I just hope she ain’t so country she don’t own a Hoover

tarnished silver

I know an antique when I see one. I've worked in some fine homes.

We moved on and it starts to look like any nice white house. Except this one’s the biggest I’ve ever been in and full of dirty floors and dusty rugs, the kind folks who don’t know any better would say is worn out, but I know an antique when I see one. I’ve worked in some fine homes. I just hope she ain’t so country she don’t own a Hoover.

“Johnny’s mama wouldn’t let me decorate a thing. I had my way, there’d be wall-to-wall white carpet and gold trim and none of this old stuff.”
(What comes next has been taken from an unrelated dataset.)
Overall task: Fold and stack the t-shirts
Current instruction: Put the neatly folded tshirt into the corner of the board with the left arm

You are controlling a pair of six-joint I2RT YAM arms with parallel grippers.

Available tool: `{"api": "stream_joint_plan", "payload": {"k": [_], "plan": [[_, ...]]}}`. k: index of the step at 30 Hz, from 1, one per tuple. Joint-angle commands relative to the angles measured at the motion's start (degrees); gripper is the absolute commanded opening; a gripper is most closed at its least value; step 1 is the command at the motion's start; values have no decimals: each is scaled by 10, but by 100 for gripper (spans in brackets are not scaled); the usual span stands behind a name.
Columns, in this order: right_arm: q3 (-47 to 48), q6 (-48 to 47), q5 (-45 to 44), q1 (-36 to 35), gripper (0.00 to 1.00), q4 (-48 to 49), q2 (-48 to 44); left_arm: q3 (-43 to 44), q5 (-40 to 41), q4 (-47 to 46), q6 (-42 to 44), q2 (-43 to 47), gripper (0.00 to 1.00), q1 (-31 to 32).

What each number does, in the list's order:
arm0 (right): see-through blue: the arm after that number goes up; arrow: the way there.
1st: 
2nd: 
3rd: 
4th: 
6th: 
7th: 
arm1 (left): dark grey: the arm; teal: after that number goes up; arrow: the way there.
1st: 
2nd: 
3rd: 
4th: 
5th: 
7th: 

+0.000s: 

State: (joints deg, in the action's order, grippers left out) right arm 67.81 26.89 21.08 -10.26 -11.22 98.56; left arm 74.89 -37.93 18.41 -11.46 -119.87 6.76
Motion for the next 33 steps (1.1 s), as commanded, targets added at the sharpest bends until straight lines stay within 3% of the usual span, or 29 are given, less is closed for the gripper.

“Where your people from?” I ask her.

“I’m from… Sugar Ditch.” Her voice drops down a little. Sugar Ditch is as low as you can go in Mississippi, maybe the whole United States. It’s up in Tunica County, almost to Memphis. I saw pictures in the paper one time, showing those tenant shacks. Even the white kids looked like they hadn’t had a meal for a week.

by Kathryn Stockett
from The Help, 2009
Chapter 3 – Minny
image – Mr Thinktank

Painting a Pretext

Some books set the stage every few paragraphs. The author gives readers context, pretext, subtext, foreshadowing, a sense of history… all sorts of layers are part of being in the landscape.

Will you zoom through along a story line, or roll around in the atmosphere? Is this a familiar place, or a new walk?

Here, the passionate “help” and the woman from Sugar Ditch who’d do things differently if she had her way are about to fit together like pieces of a puzzle; what one has, the other lacks – though they might not like it. Already we can guess that these two can learn from each other, but will they? I already want to know, and I’m rooting for both of them.

I can easily imagine people like me in bookstores, losing track of time after opening up to passages like this. I’d snap out of it halfway to the end, needing to sit down or change positions, but not wanting to put the book down.

This is Kathryn Stockett’s first novel. After 41 weeks on the New York Times Bestseller list, The Help now sits at the top spot for hardcover fiction – quite the success story for a book that was rejected by “close to 50 literary agents” and panned by some reviewers.